Côté arabe, la stratégie de Netanyahou pour défaire la liste arabe, arrivée troisième il y a un an, a réussi. Logique quand on sait qu’elle rassemblait aussi bien des communistes que des islamistes. Mais il est allé plus loin. Lui, le concepteur de la loi Etat-nation, qui alertait sur le vote « en masse » des Arabes, s’est métamorphosé en « Abou Yaïr » pour séduire leur électorat. Certes, l’apport en voix est faible. Le Likoud empoche 881 votes à Nazareth, la plus grande ville arabe, où il avait le soutien du maire Ali Sallam. Mais le succès de Netanyahu est ailleurs : l’abstention dans la communauté arabe a bondi de 20 points (55%, le pire résultat depuis 20 ans) tant par désintérêt (plus besoin de se mobiliser contre les incitations racistes) que par découragement (face à la désunion arabe). L’entrée des islamistes à la Knesset est aussi son succès. Netanyahou leur a fait miroiter des postes, des budgets, une protection ; autrement dit tout ce qu’il offre déjà aux ultra-orthodoxes. Sa stratégie auprès de Sioniste religieux et Ra’am paraît insensée ? Elle est pourtant cohérente. Tous deux sont des conservateurs, classés à droite, et correspondent à l’axe identitaire qu’il a tracé depuis sa première campagne en 1996 où il se présentait sous le slogan « Netanyahou est bon pour les Juifs ». Reste que cette stratégie est non viable : chaque liste s’opposant à la présence de l’autre, le gain est faible, sinon nul.

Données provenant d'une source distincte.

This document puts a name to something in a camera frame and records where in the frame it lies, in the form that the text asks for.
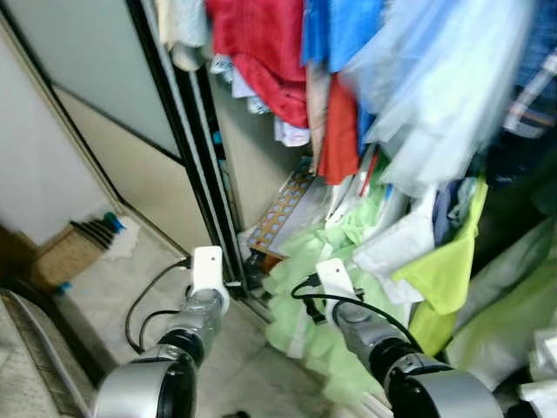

Dernier constat, encourageant cette fois : les Arabes sont entrés de plain pied dans la vie politique israélienne et jamais ils n’ont été aussi prêts d’entrer au gouvernement. Pour obtenir une majorité, Netanyahu n’a d’autre choix que de débaucher ses opposants. Or, même en échange d’un ministère et du rôle de « sauveur de la nation » – celui qui empêchera la tenue de cinquièmes élections – leur ressentiment à son égard est tel que le réservoir de candidats paraît bien mince. Saar a perdu beaucoup (donné à 20 sièges, il en obtient 6), mais pas assez pour brader son honneur. Benny Gantz, qui contre toute attente fait 8 sièges avec Bleu-Blanc, refusera d’être à nouveau le dindon de la farce. Du côté du « bloc du changement », les négociations vont bon train, entamées dès vendredi par Yair Lapid, le chef du deuxième parti du pays (Yesh Atid, 17 sièges). Mais difficile pour une opposition réunie sous la bannière « tout sauf Bibi » avec des sensibilités aussi différentes que la droite annexionniste, le centre libéral et la gauche d’accepter les compromis nécessaires. Sans parler des querelles d’ego. Liberman (7 sièges) recommande Lapid, tandis que Bennett (7 également) se voit Premier ministre. Diverses combinaisons sont envisagées comme une rotation (encore !) ou un gouvernement minoritaire. Reste une option : Lapid avec Saar, Liberman et les deux partis de gauche obtiendrait 61 députés si les partis arabes acceptaient de le rejoindre. : obtiendrait 61 députés si les partis arabes acceptaient de le rejoindre dans le gouvernement ou de lui apporter un soutien de l’extérieur.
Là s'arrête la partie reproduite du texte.